In qualifying in Budapest on Saturday, he did block Hamilton during their final pit stop by sitting ahead of him for 20 seconds while the team allegedly awaited the right time to release him, and then for a further 10 seconds until Hamilton ran out of time to make his own all-out final effort. Alonso, in the meantime, got his own lap in and took the pole until the stewards unravelled what he had done and then docked him five grid places.

"The explanation given by Alonso as to why at the expiration of the 20-second period he remained in his pit stop position for a further 10 seconds is not accepted," the stewards said. "We find that he unnecessarily impeded another driver, Hamilton."

Alonso said Hamilton had not respected orders from the team to allow him to pass, so he could have an agreed extra flying lap. "They told Hamilton what to do and he didn't seem to listen," Alonso said. "That was the only problem the team had. Ron's [team principal Ron Dennis] anger was because he [Hamilton] didn't accept an order that the team repeated several times over the first lap.

"Therefore, the team did all they had to do, and tried to give me that extra lap, but for those reasons it wasn't possible.

"I have nothing against him [Hamilton]. I was going to have an extra lap of fuel, and I didn't have it, but in the end I got pole."

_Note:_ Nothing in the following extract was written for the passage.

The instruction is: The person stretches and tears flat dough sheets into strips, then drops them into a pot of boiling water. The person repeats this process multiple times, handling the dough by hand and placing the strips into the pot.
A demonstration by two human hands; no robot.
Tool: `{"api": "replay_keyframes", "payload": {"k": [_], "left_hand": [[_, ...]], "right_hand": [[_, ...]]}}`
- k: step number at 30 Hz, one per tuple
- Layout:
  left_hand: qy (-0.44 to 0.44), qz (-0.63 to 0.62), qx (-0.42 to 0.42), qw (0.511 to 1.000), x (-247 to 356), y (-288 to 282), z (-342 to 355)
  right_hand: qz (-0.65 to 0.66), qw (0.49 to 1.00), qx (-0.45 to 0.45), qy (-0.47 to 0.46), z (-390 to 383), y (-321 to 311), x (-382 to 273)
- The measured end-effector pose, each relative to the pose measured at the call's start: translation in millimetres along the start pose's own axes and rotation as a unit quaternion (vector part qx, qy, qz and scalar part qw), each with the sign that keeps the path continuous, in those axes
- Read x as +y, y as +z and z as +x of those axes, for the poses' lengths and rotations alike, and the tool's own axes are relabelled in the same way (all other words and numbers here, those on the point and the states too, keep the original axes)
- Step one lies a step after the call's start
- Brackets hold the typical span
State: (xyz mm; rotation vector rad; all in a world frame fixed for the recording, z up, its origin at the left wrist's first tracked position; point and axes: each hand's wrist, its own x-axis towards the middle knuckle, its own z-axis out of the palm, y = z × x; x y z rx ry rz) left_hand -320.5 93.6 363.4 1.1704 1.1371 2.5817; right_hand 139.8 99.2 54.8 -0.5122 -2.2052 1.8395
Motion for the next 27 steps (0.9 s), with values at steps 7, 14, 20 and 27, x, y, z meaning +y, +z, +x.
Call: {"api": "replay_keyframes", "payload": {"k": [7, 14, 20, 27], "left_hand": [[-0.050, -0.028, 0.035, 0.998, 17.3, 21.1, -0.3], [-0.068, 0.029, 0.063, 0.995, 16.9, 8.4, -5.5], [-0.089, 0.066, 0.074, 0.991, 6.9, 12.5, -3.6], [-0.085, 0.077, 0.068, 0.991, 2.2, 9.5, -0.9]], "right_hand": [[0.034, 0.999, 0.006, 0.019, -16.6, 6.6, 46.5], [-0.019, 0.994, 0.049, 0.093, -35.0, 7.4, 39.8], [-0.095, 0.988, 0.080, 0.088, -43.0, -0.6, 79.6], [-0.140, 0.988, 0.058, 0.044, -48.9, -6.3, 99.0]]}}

But he did it by delaying his team-mate for that crucial extra 10 seconds, something he refuses to concede.

While Hamilton was not himself blameless, since his refusal not to let Alonso pass him did indeed go against team strategy, his was at least a logical rather than an underhand act. Alonso did not stay with him on the track early in the final part of the session, so Hamilton did not see why he should virtually slow down and stop until he finally caught up.

"He really impressed me being so tough on that," said the TV commentator David Kennedy, himself a hardened racer at Formula One level in the past. "He stood his ground in the press conference, and his body language is that of a street fighter. He's still the rookie, but he isn't going to get bowled over. A guy can be geared up for the car and different when he gets out of it, but Lewis is just as tough as Fernando."

Certainly, while revealing much of the hitherto hidden inner emotion that drives him, Alonso is also now openly displaying all of the steely resolve that won him two titles against Michael Schumacher. Hungary demonstrated that the gloves are now off. Hamilton said that there was only one person who did not wish him good luck prior to the start, and it was obvious who he meant.

"I am now seven points behind Lewis," Alonso said after finishing fourth on Sunday as Hamilton won. "The fight for the championship is still open and I will try my best to close the gap."

As Kennedy remarked, "We've got a clash of the Titans there, haven't we?"